EXERCISE DETAILS
Find the word "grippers" in the data, then copy each line where it is found.

━━━━━━━━━━━━━━━━━━━━━━━━━━━━━━

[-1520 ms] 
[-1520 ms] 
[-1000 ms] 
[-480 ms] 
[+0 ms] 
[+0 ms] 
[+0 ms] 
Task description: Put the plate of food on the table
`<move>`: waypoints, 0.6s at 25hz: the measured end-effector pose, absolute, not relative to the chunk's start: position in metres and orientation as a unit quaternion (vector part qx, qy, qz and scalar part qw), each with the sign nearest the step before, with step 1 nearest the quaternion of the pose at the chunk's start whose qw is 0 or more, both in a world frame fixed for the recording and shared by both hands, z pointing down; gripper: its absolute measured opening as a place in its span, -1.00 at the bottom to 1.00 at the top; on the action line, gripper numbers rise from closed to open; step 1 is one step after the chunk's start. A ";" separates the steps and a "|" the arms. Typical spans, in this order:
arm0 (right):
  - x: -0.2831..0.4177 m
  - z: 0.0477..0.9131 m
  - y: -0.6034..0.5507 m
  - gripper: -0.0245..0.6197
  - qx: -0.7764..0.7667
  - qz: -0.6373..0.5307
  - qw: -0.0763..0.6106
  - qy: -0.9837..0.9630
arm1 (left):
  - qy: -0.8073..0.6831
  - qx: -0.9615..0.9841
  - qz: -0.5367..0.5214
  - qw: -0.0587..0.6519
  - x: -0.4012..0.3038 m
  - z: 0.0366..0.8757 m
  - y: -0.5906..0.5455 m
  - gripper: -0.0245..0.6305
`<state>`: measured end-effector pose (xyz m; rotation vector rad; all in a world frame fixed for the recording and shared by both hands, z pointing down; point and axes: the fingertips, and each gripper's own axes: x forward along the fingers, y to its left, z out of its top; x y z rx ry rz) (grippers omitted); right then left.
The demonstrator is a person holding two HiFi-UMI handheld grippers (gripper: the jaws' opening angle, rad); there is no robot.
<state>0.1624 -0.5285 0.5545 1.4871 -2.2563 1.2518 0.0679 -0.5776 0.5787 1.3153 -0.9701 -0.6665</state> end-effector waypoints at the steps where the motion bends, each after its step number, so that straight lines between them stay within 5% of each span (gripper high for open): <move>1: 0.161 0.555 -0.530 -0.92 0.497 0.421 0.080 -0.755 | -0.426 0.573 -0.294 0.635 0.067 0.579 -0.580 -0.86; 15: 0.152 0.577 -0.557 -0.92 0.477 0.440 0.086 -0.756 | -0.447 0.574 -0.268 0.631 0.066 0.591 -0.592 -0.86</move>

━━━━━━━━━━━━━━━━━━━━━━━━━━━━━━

RESPONSE FOR THIS EXERCISE
`<state>`: measured end-effector pose (xyz m; rotation vector rad; all in a world frame fixed for the recording and shared by both hands, z pointing down; point and axes: the fingertips, and each gripper's own axes: x forward along the fingers, y to its left, z out of its top; x y z rx ry rz) (grippers omitted); right then left.
The demonstrator is a person holding two HiFi-UMI handheld grippers (gripper: the jaws' opening angle, rad); there is no robot.

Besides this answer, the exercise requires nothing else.